Laboratory reagents impact measured factor activity of extended half-life (EHL) concentrates. Variability in measurements may lead to under or over estimation of the pharmacokinetic (PK) parameters, and thus influence clinical dosing decisions. Since 2020, WAPPS-Hemo (www.wapps-hemo.org) has been collecting reagent information when haemophilia centres submit data for PK parameters estimation.

Objectives

To identify the pairs of concentrates (recombinant FVIII and FIX) and reagents leading to significant discrepancies between observed PK estimates compared to WAPPS-Hemo population.

Methods

PK data were extracted from the WAPPS-Hemo database. PK estimates were obtained using WAPPS-Hemo Bayesian engine and analysis was reported for terminal half-life and time to 3% following a 50 IU/kg infusion. Log-deviations between individual PK estimates and WAPPS-Hemo population PK models typical values were calculated to remove known sources of variability. Multivariate analysis of variance (MANOVA) regression was performed to assess the reagent effects.

Results

A total of 3853 and 1312 PK estimates were used to analyse reagent effects on the four FVIII and three FIX EHL concentrates, respectively. The reagent was not provided for 2391 PK estimates (46.3%). WFH unadvised reagents were provided for 78 PK estimates only (2.8% of known reagents).
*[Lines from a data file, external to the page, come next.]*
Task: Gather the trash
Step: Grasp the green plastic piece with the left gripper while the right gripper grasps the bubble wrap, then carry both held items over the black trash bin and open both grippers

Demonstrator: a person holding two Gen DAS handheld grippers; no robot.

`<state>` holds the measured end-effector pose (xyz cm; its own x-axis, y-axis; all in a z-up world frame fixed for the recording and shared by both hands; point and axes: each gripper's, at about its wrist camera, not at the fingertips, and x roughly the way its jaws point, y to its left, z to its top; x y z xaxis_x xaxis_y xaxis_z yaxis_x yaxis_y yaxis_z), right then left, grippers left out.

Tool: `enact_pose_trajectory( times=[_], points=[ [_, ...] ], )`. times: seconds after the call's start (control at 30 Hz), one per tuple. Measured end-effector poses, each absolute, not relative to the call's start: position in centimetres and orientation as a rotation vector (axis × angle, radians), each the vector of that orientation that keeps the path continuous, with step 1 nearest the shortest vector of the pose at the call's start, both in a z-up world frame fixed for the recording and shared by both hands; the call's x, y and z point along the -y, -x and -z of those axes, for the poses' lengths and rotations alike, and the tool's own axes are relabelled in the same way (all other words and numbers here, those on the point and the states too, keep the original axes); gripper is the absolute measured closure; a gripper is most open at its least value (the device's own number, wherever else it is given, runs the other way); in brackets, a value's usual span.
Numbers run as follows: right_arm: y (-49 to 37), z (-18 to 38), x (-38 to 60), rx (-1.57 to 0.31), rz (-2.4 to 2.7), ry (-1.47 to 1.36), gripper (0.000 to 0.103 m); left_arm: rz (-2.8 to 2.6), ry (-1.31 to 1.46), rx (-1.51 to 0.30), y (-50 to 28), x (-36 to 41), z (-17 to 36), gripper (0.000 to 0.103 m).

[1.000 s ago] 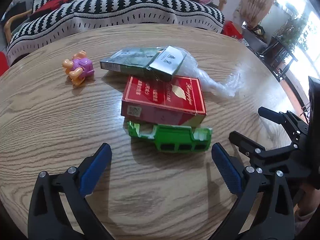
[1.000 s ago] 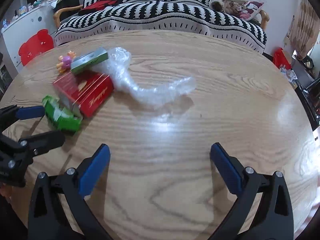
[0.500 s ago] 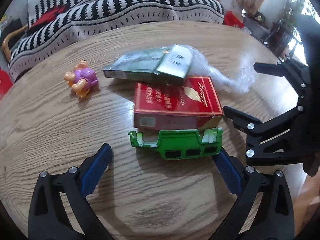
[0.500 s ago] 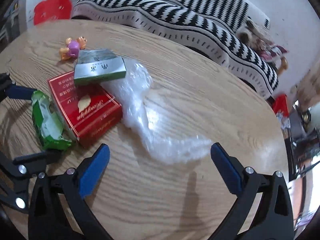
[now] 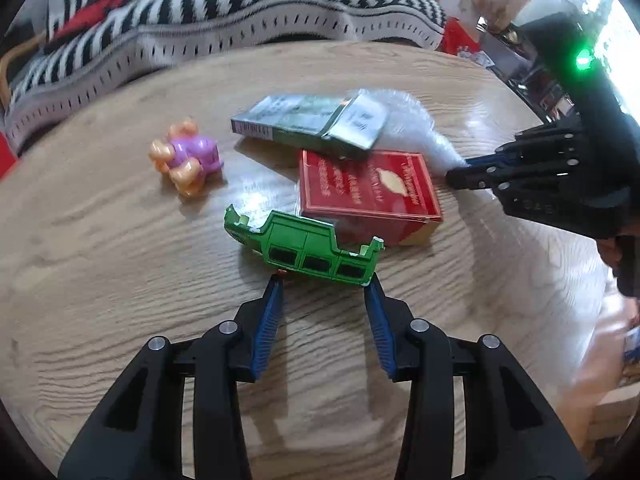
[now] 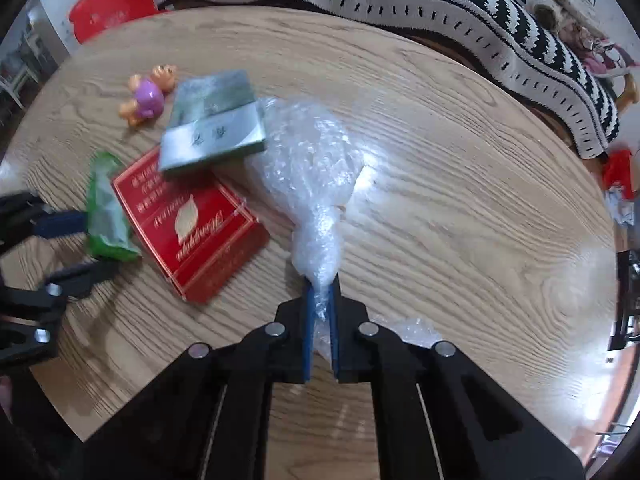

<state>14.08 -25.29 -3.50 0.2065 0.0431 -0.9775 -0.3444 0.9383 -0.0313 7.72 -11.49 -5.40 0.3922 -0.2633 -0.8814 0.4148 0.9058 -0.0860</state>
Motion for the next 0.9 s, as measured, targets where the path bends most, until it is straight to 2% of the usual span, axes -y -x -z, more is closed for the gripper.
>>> enact_pose_trajectory(
  times=[0.47, 0.9],
  points=[
    [-7.2, -0.7, 26.7, -1.293, -0.193, 0.183, 0.096, 0.444, -0.211, -1.044, -3.5, 11.8, 2.4, 0.062],
    [4.0, -8.8, 31.0, -1.141, -0.199, 0.024, 0.096, 0.571, -0.145, -1.005, 3.1, 14.0, -1.1, 0.062]
  ],
)
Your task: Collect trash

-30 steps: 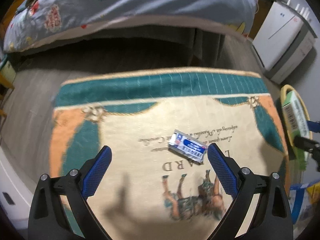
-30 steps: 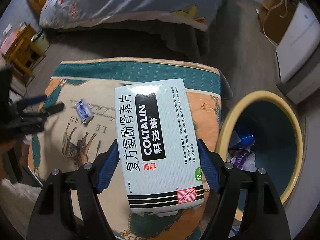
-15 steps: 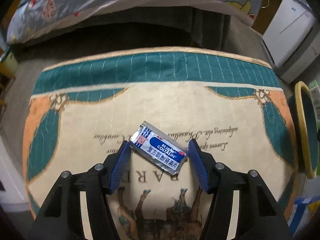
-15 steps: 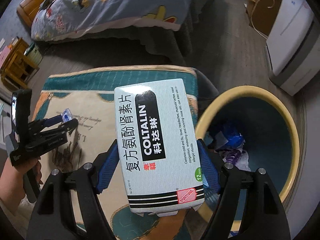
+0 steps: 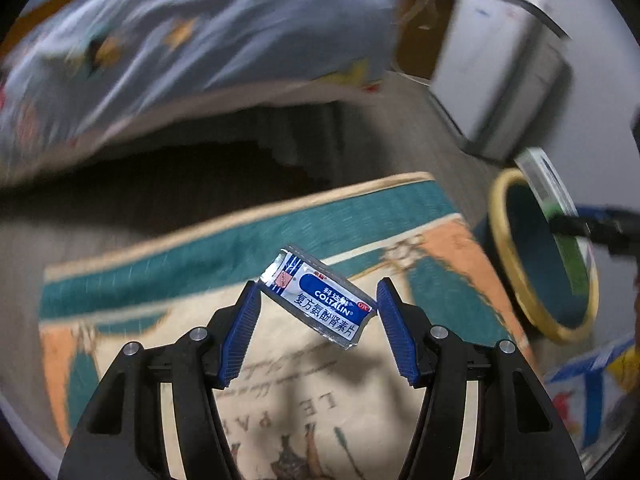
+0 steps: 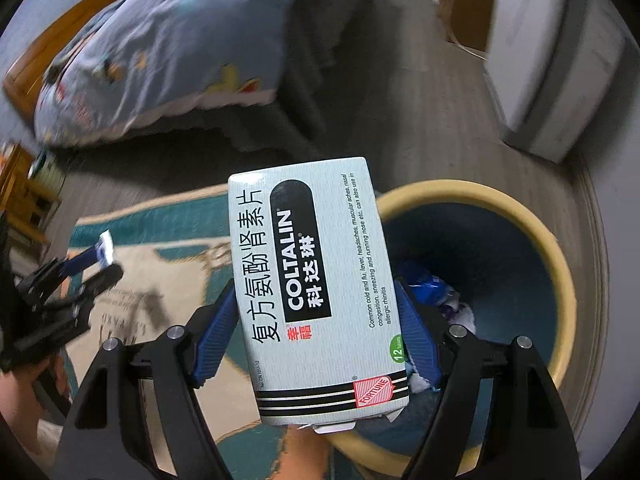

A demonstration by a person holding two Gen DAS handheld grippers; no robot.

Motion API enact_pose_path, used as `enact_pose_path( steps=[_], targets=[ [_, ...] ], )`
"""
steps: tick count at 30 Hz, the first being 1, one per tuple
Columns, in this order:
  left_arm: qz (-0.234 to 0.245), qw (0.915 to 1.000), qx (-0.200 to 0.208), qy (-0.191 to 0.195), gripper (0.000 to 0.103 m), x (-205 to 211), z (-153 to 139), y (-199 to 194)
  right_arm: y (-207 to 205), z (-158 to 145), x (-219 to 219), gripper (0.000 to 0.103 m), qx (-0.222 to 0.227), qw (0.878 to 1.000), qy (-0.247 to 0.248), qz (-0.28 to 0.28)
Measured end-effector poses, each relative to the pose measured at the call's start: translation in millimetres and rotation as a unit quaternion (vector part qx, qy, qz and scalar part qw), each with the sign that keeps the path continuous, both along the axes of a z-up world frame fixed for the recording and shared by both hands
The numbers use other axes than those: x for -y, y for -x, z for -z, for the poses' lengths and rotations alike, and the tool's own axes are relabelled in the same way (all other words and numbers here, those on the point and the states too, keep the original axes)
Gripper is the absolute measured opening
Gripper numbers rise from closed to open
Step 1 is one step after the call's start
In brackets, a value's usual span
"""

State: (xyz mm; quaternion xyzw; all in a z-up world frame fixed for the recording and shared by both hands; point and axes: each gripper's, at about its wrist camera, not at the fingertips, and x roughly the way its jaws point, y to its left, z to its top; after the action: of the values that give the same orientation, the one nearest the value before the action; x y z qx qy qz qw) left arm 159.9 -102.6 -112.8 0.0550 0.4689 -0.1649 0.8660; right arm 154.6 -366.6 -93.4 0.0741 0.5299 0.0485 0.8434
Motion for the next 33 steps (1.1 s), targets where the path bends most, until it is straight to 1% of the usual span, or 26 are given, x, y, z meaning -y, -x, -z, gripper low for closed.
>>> enact_pose_path(
  steps=[2, 7, 9, 11, 15, 18, 21, 23, 24, 25, 26, 27, 28, 31, 33],
  targets=[
    [0.029, 0.9995, 0.008, -0.001, 0.061, 16, -4, 1, 1, -1, 21, 0.074, 0.002, 1.0, -0.007, 0.029],
    [0.094, 0.9955, 0.007, 0.009, 0.061, 68, -8, 3, 11, 1, 70, 0.074, 0.002, 0.996, -0.003, 0.092],
    [0.127, 0.9917, 0.001, 0.022, 0.061, 94, -8, 8, 16, 4, 87, 0.074, -0.004, 0.994, -0.004, 0.113],
    [0.156, 0.9875, -0.001, 0.026, 0.061, 115, -7, 13, 23, 10, 102, 0.074, -0.012, 0.991, -0.008, 0.134],
    [0.211, 0.9772, 0.003, 0.018, 0.062, 159, -3, 22, 31, 19, 118, 0.074, -0.029, 0.988, -0.006, 0.151],
    [0.241, 0.9706, 0.006, 0.008, 0.062, 185, 1, 23, 36, 19, 127, 0.074, -0.031, 0.985, -0.024, 0.167],
    [0.263, 0.9645, 0.02, -0.01, 0.063, 207, 1, 27, 39, 15, 131, 0.075, -0.024, 0.984, -0.032, 0.176],
    [0.275, 0.9608, 0.024, -0.021, 0.072, 215, 3, 27, 43, 13, 135, 0.075, -0.02, 0.982, -0.042, 0.182],
    [0.278, 0.9597, 0.026, -0.03, 0.081, 218, 4, 27, 43, 12, 136, 0.075, -0.02, 0.981, -0.044, 0.186],
    [0.279, 0.959, 0.031, -0.037, 0.082, 220, 4, 27, 44, 11, 138, 0.076, -0.019, 0.981, -0.047, 0.189],
    [0.281, 0.9582, 0.035, -0.04, 0.082, 221, 3, 28, 45, 9, 138, 0.081, -0.017, 0.98, -0.05, 0.192],
    [0.281, 0.9583, 0.037, -0.04, 0.083, 220, 2, 29, 46, 7, 138, 0.084, -0.012, 0.98, -0.049, 0.194],
    [0.278, 0.9592, 0.039, -0.038, 0.085, 218, -1, 30, 45, 6, 138, 0.084, -0.009, 0.98, -0.047, 0.194],
    [0.268, 0.9618, 0.044, -0.033, 0.085, 214, -10, 33, 47, 1, 136, 0.084, -0.006, 0.981, -0.044, 0.188],
    [0.255, 0.9655, 0.046, -0.026, 0.087, 202, -20, 36, 50, 0, 135, 0.086, -0.006, 0.982, -0.04, 0.185]
  ],
)
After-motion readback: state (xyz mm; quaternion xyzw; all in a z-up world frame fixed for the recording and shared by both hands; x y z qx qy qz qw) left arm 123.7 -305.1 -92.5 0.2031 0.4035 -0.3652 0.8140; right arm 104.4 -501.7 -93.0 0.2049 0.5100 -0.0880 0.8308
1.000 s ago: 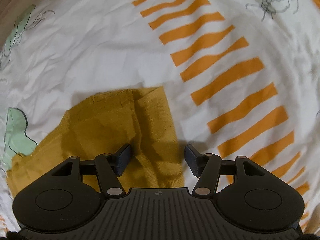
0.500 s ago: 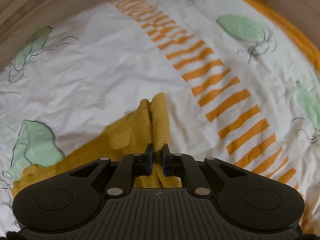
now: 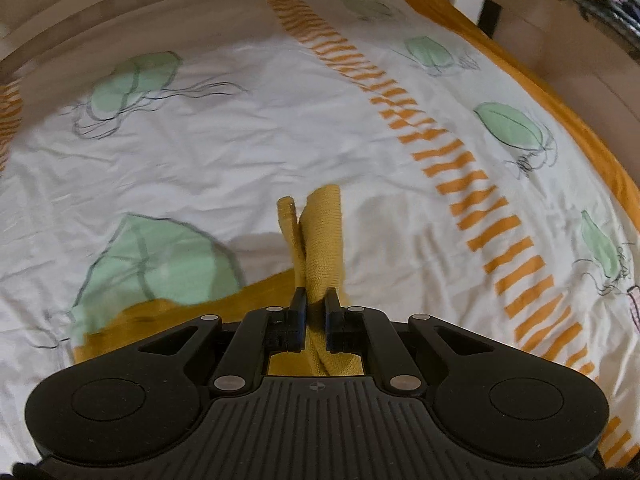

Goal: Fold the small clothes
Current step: 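Lift the sweater with both tools and fold it over onto itself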

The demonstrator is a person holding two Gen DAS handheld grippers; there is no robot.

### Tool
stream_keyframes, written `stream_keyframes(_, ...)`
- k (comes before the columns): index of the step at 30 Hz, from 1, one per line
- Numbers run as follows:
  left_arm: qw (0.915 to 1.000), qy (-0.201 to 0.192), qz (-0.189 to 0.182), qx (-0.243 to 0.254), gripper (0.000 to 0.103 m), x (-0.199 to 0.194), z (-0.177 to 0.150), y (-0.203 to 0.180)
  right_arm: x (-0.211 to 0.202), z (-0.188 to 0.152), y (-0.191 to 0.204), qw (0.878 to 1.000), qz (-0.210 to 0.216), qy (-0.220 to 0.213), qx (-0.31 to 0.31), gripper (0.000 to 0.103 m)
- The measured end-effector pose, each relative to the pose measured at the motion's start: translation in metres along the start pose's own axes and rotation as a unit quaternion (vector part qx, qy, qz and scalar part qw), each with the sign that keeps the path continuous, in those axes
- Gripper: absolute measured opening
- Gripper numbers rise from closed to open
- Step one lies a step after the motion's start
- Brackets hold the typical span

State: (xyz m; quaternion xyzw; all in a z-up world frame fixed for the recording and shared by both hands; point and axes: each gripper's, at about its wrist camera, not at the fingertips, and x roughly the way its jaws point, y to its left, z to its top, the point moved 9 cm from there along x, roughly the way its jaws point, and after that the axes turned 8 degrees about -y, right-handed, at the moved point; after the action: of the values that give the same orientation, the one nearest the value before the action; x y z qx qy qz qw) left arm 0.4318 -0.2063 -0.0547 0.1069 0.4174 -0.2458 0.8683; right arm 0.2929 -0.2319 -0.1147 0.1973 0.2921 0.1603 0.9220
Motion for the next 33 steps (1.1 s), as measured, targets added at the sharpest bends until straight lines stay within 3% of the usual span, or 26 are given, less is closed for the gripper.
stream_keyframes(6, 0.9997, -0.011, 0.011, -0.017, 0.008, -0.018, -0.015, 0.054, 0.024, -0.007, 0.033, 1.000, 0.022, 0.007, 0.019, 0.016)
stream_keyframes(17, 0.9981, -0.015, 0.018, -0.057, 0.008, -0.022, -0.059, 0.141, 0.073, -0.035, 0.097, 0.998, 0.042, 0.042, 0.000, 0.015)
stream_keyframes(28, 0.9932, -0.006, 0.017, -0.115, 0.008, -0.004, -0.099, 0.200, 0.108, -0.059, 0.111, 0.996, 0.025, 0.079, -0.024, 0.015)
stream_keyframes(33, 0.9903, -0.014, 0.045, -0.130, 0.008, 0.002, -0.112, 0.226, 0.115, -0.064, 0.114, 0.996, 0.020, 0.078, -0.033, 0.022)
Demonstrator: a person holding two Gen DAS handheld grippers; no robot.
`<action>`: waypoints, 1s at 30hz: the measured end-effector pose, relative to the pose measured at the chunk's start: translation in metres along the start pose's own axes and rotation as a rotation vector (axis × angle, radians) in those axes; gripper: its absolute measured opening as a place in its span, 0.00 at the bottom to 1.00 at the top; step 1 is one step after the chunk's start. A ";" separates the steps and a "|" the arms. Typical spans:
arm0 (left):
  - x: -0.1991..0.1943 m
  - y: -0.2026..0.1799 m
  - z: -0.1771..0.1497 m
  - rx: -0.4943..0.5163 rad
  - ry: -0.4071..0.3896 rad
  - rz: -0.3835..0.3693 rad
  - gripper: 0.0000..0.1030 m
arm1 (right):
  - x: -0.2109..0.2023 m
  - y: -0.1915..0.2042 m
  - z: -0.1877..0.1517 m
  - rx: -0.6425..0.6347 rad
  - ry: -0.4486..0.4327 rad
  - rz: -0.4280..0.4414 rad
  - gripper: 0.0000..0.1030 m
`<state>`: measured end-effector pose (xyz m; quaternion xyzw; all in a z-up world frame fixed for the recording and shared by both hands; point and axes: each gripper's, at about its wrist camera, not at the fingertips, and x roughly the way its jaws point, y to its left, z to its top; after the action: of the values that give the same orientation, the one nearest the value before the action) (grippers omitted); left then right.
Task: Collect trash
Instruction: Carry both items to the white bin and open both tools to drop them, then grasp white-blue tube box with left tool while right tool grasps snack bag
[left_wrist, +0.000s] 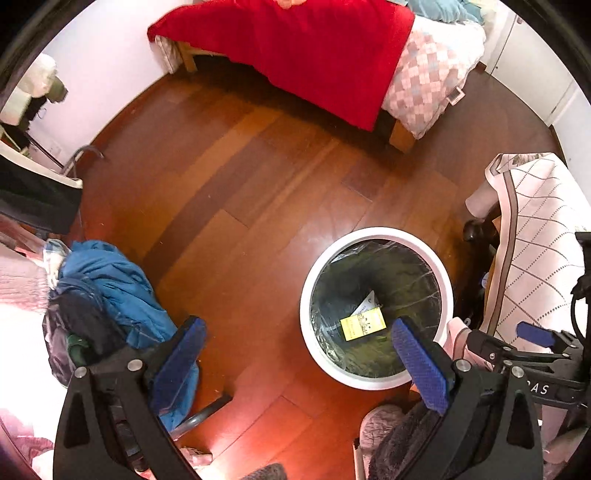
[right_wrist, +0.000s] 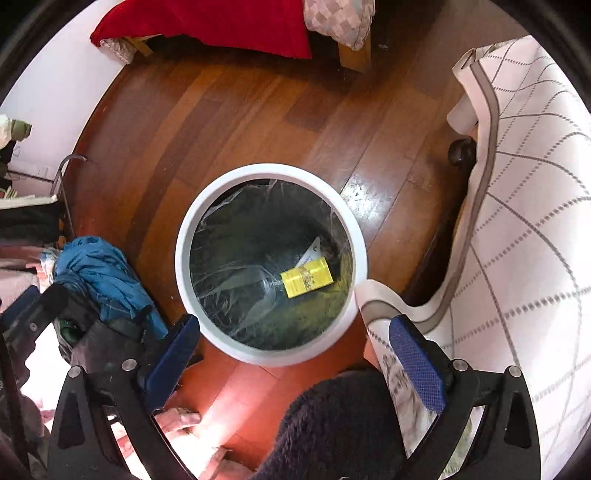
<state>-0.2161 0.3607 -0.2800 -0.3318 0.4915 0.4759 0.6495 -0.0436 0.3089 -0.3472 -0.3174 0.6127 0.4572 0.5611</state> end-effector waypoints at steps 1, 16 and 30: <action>-0.004 -0.001 -0.002 0.003 -0.007 0.001 1.00 | -0.007 0.001 -0.004 -0.011 -0.013 -0.013 1.00; -0.082 -0.022 -0.026 0.028 -0.115 -0.038 1.00 | -0.112 -0.007 -0.056 -0.009 -0.175 0.019 1.00; -0.186 -0.112 -0.049 0.161 -0.299 -0.105 1.00 | -0.256 -0.097 -0.150 0.195 -0.451 0.203 1.00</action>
<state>-0.1385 0.2258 -0.1207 -0.2294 0.4079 0.4445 0.7638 0.0278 0.1026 -0.1236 -0.0892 0.5422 0.5090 0.6626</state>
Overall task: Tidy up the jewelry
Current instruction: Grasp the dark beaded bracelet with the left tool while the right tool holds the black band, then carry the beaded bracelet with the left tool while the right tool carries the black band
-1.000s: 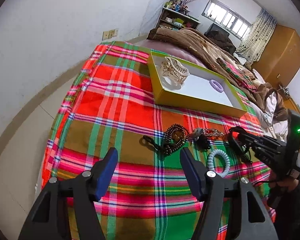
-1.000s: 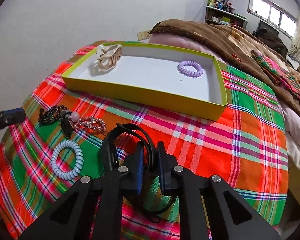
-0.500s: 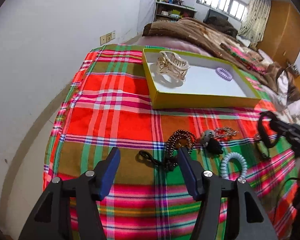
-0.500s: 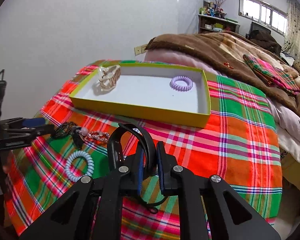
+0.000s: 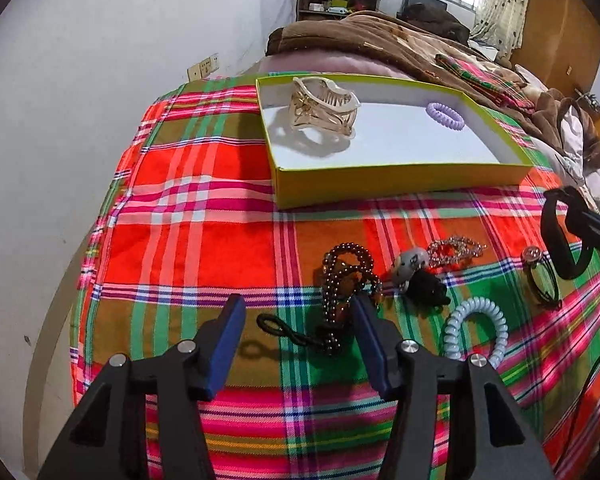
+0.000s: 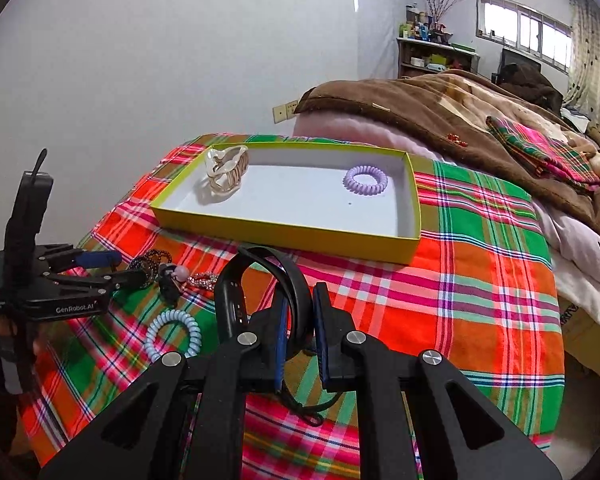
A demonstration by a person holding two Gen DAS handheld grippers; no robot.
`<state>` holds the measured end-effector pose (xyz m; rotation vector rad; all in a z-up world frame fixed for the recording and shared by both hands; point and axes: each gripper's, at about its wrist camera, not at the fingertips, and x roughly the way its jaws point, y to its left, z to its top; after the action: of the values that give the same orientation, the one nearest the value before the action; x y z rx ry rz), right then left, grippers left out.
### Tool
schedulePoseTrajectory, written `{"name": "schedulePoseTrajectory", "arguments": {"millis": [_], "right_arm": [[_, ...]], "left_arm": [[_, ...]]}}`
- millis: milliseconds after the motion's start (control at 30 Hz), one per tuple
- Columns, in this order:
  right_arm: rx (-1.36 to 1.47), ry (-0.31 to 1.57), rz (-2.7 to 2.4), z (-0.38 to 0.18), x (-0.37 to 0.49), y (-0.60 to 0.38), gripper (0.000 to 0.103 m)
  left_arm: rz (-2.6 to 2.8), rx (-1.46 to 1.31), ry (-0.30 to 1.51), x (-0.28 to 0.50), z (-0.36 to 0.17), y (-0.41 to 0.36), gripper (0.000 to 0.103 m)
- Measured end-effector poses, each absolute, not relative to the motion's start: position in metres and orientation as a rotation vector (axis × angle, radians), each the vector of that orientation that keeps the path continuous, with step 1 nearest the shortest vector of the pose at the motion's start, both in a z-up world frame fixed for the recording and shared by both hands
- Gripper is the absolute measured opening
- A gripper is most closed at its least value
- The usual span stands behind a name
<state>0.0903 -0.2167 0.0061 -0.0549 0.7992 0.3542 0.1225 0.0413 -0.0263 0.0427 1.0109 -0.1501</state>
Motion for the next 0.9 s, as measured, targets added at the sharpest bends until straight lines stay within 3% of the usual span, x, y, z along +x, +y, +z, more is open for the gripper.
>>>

For each concentrate/reagent pair recommended by WFH, no significant difference was identified, except for rFIX-Fc whose PK parameters were significantly and clinically under-estimated by STA PTT-A.

Discussion/Conclusion

Real-world data provided by haemophilia centres showed high congruence with WFH guidelines, although its sizable number not declaring reagent. WFH-recommended reagents did not significantly impact PK estimation. For rFVIII-PEG, reagents also did not impact PK estimation. Although usually not enough data were available to assess reagents that were unadvised by WFH.